For his fortitude, Peter won win twenty schillings and 9 cigarettes in the Company-wide betting pool.
But this lead me to the realization that it was all exposition and so I should write, you know, real time vomiting and why Peter was pretty much inured to the smell of it being accustomed as he was to the stench of giants, wet sheep, and stewing offal meats. Which meant he had something to fix his gaze on which meant I needed to know what was inside a Waco CG-4 glider. (Yes, I will explain why everyone is sick in the first place). 15 minutes of google-fu later and I hit the jackpot.

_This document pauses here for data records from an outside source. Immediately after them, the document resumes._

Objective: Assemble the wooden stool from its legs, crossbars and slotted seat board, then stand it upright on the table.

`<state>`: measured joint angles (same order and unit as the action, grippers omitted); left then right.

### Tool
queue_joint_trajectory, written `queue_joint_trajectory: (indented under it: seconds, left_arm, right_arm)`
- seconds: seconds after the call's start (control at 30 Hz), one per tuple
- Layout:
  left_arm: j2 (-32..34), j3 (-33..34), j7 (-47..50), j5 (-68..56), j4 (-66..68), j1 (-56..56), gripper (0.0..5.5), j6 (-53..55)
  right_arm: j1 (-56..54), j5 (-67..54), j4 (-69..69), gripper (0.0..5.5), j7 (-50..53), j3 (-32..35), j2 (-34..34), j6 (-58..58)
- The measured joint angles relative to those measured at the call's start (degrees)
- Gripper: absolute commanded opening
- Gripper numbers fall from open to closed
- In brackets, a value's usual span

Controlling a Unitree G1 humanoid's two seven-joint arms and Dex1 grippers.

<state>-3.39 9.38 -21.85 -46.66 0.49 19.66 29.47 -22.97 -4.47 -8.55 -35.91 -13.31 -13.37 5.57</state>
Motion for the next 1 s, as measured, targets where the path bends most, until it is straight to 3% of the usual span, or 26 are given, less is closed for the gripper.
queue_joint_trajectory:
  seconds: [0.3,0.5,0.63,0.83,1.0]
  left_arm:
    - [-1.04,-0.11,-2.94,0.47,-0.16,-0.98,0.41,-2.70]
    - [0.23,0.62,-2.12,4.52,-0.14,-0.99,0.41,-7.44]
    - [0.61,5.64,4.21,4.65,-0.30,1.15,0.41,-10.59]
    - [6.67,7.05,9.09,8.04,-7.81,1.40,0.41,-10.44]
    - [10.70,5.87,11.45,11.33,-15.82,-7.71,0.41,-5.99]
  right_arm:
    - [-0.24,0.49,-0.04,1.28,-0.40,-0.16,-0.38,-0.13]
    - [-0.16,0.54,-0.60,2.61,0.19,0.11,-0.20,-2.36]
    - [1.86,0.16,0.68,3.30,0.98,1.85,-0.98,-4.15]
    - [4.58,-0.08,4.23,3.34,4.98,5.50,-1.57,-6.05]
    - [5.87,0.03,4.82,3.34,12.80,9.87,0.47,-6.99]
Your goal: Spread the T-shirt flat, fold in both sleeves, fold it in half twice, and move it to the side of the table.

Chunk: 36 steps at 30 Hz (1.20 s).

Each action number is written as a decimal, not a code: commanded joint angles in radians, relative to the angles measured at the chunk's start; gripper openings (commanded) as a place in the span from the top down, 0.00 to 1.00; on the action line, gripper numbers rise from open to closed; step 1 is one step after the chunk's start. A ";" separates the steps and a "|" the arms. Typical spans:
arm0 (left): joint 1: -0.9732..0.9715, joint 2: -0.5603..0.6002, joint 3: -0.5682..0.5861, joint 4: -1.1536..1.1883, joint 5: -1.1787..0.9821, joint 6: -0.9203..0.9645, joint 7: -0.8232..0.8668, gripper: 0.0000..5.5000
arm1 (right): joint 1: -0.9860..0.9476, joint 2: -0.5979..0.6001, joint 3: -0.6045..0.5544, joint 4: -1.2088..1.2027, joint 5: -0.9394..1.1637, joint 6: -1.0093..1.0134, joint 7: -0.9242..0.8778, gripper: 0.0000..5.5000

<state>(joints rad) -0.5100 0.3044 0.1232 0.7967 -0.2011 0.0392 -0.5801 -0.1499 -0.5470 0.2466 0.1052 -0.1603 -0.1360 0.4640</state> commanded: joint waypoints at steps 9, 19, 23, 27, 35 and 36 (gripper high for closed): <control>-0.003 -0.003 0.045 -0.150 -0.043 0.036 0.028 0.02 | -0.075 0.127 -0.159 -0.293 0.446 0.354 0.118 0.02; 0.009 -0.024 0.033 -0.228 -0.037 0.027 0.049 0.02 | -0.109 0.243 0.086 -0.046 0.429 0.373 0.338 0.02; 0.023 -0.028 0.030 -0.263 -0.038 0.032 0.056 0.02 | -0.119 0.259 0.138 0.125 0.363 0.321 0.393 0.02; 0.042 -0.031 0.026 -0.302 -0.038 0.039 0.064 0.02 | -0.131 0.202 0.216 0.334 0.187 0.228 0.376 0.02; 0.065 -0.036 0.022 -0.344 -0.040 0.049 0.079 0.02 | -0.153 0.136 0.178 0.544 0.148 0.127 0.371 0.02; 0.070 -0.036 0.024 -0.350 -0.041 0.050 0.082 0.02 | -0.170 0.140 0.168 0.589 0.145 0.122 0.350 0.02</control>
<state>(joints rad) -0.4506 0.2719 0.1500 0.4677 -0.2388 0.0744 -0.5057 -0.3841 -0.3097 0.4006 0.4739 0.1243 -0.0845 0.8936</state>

138 years of Popular Science available on line. For free. This is from the February 1944 issue. On page 94 is the article about the gliders. Also on page 104, Daily Workouts Guard Your Health is the 1944 version of softcore porn in a science magazine. What is cool is that these are the actual scanned magazines so you get the ads and diagrams and it's a wonderful slice of history. And science! [edit -- RAWRR it won't let me link to the pages directly so you'll have to go to the table of contents and link to pages 94 and 104 or scroll through it or search "glider" and "workout."]
An hour later, I've been skimming science articles about Darwin from 1894 and a long discussion about kangaroo like dinosaurs from the 1920s and the history of how mental illness was assumed to be the result of demonic possession. It's time to shut the browser.